I feel the gentle stroke of her fingers on the inside of my left forearm. Deep under my skin, there’s a tingling sensation as she touches me—almost a vibration. I lean forward and place my forehead against her shoulder as another wave of nauseating pain hits me.

“Hang in there,” she whispers. “It will be over soon.”

It won’t. Even as I begin to regain some control, the aftereffects always continue for several hours. Sometimes Riley takes me immediately to the virtual training center where I’ll be subjected to the most violent scenarios. Often it’s nothing more than a room full of other soldiers, and my only direction is to kill them all with my bare hands. Other times, another prostitute will arrive, and I will take my aggression out on her. It’s never the same one twice, and I always feel empty and alone afterward. They rarely bring me any real relief.

I’m well aware of the connection between sex and violence that is being instilled in me. I crave them both in equal amounts. I’m often hard during the simulated battles, and sex with the prostitutes is always fast and rough.

And unsatisfying.

I want Riley, but she always denies me. Even when her scent changes, and I can sense desire in her, she makes me stop my advances. I see her reaction when the prostitutes leave, and I know she watches from the mirrored room. I know if affects her, and I wonder if she touches herself when she watches or if there are others in the room with her.

Strangely enough, I never masturbate.

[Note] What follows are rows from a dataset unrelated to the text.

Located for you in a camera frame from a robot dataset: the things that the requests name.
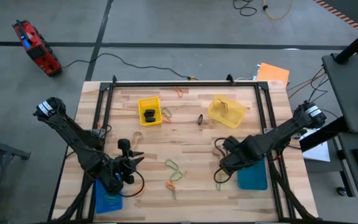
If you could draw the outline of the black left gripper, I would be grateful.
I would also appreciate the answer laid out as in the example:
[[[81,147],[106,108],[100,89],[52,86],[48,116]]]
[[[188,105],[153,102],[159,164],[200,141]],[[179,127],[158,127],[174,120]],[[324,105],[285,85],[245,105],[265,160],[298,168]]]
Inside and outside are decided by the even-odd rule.
[[[128,139],[119,139],[117,147],[122,151],[122,155],[116,158],[117,173],[120,174],[121,179],[127,184],[134,183],[134,177],[132,175],[132,167],[136,167],[140,162],[144,160],[144,157],[135,158],[130,160],[131,157],[143,155],[143,152],[132,151],[131,142]]]

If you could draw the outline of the tan rubber band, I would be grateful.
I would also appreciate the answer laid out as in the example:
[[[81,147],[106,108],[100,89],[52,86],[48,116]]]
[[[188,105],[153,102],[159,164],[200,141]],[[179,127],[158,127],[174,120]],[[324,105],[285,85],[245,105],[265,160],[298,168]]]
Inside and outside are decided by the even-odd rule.
[[[221,116],[226,116],[229,113],[228,104],[221,99],[215,100],[213,106],[220,110]]]
[[[135,150],[139,141],[143,138],[143,134],[141,132],[134,132],[132,135],[132,140],[131,140],[131,146],[132,146],[132,150]]]

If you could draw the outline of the teal plastic basket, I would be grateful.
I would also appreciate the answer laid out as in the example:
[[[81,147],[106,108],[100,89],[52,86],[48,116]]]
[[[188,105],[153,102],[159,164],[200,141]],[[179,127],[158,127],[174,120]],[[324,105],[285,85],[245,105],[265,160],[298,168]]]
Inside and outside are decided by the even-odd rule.
[[[252,167],[237,171],[237,185],[242,190],[267,190],[265,159]]]

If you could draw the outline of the translucent yellow basket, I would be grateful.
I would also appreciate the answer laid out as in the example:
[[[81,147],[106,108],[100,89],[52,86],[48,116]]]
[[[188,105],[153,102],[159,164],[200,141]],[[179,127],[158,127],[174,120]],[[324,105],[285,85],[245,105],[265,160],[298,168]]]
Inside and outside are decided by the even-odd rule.
[[[213,106],[213,102],[217,99],[221,99],[228,104],[229,113],[226,116],[221,116],[220,110]],[[237,128],[242,123],[246,111],[247,107],[236,100],[225,95],[215,95],[208,107],[208,116],[230,128]]]

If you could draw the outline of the yellow slotted plastic basket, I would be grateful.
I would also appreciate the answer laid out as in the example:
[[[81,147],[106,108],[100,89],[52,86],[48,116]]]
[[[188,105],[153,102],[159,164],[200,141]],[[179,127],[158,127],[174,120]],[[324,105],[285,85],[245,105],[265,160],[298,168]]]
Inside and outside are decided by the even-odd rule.
[[[138,109],[139,109],[139,120],[142,126],[153,126],[158,125],[162,122],[162,111],[160,107],[160,99],[157,96],[151,98],[144,98],[138,101]],[[155,110],[154,118],[156,121],[153,123],[147,123],[145,121],[144,112],[145,110]]]

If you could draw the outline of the blue plastic basket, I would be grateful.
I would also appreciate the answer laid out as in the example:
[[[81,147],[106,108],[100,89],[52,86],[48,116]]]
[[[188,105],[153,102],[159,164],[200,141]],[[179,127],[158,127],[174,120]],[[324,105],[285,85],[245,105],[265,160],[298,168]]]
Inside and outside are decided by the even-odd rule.
[[[114,212],[117,210],[121,210],[123,207],[123,199],[120,195],[119,201],[115,201],[113,203],[109,203],[108,201],[105,201],[104,195],[111,195],[107,193],[106,189],[102,185],[102,182],[98,179],[96,181],[96,213],[102,214],[102,213],[108,213],[108,212]]]

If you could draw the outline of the white paper sheet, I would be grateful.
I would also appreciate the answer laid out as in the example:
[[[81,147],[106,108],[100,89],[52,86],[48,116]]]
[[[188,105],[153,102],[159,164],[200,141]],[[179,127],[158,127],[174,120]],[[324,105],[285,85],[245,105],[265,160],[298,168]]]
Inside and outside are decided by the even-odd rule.
[[[300,137],[300,140],[308,137],[311,134],[314,134],[319,129],[305,129],[306,133]],[[304,159],[311,159],[314,161],[322,161],[322,162],[331,162],[329,155],[328,142],[325,141],[323,143],[318,144],[317,146],[310,148],[308,150],[303,151]]]

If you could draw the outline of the black diagonal beam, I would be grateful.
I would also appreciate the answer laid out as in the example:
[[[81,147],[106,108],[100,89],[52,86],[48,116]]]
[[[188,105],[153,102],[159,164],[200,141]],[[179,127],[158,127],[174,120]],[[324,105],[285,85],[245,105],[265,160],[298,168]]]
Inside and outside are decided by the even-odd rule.
[[[344,64],[348,59],[358,51],[358,38],[347,46],[340,54],[334,57],[334,61],[339,64]]]
[[[348,132],[349,128],[347,126],[346,120],[343,116],[334,120],[333,122],[327,124],[326,126],[320,128],[312,134],[309,134],[307,137],[304,137],[300,140],[301,151],[306,152],[317,145],[324,143],[333,137],[337,136],[339,133]]]

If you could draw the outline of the orange paper folder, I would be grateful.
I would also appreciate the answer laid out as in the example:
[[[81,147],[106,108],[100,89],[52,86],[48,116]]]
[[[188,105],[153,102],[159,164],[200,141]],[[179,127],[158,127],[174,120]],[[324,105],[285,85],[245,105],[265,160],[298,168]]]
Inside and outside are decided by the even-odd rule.
[[[284,68],[276,67],[267,63],[261,63],[257,74],[257,80],[282,81],[284,86],[288,86],[290,71]]]

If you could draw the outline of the grey side desk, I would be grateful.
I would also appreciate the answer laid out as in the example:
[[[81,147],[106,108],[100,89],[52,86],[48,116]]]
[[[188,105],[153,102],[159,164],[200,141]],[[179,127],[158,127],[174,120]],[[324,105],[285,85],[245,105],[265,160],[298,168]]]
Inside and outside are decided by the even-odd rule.
[[[354,150],[358,149],[358,55],[347,63],[335,62],[332,55],[322,57],[324,69],[341,109],[340,120],[347,129],[338,132],[338,152],[346,160],[358,193],[358,163]]]

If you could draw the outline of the red power tool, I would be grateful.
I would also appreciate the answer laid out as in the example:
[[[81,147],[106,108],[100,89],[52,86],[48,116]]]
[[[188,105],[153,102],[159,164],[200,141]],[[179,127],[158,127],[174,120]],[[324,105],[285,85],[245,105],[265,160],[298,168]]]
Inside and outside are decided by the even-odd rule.
[[[27,20],[16,20],[12,25],[26,54],[48,76],[62,72],[62,66],[48,42]]]

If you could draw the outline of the black mat with orange stripes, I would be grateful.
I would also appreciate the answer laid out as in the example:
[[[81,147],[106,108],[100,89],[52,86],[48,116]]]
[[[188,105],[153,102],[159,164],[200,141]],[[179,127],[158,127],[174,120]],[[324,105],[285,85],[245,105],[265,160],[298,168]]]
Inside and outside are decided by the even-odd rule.
[[[358,30],[358,0],[313,0],[346,24]]]

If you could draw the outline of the black metal rig frame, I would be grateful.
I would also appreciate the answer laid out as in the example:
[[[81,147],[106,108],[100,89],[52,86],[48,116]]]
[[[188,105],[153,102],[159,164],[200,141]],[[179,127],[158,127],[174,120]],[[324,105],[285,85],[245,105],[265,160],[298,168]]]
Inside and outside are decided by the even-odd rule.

I’ve considered it, but only long enough to know I have no desire to take care of myself in such a way. It would leave me feeling lonelier than I think I could stand. I need a woman. I need Riley.

My body adjusts to the chemicals running through it enough for me to focus outside of myself again. Riley’s hand is still on my forearm, and my head still rests against her shoulder. Her scent fills my nostrils, and I run the tip of my nose up her neck, inhaling deeply.

I’m calmer—slightly—but I don’t move away from her. I’m hard, and even though I know she isn’t going to grace me with access to her pussy, I’d rather be close to Riley and thinking about her than have another hooker brought in for me to relieve my frustrations.

“Better now?” Her soft tone focuses me.

“Yes and no.” I’m reluctant to tell her I’m all right. I’m afraid she’ll make me let go of her.

“I know these have been intense,” she says. “You’ve almost hit the maximum dose, so this shouldn’t happen many more times.”

“Did I know it was going to hurt this much?” I ask.

“What do you mean?”

“When I volunteered for this,” I say, clarifying my thoughts, “did you tell me it would hurt?”

“I wasn’t there,” Riley says, “so I don’t know exactly what they told you.”

“I bet they didn’t tell me.” I shift my legs. They ache as though I’d just spent hours in the gym. “If I’d known, I don’t think I would have agreed.”

Riley doesn’t respond. Her fingers dance over the inside of my left arm, and I relax against her again. I think about what I’ve just said, wondering what possible reason I could have had for becoming a volunteer for this project without knowing exactly what was in store for me.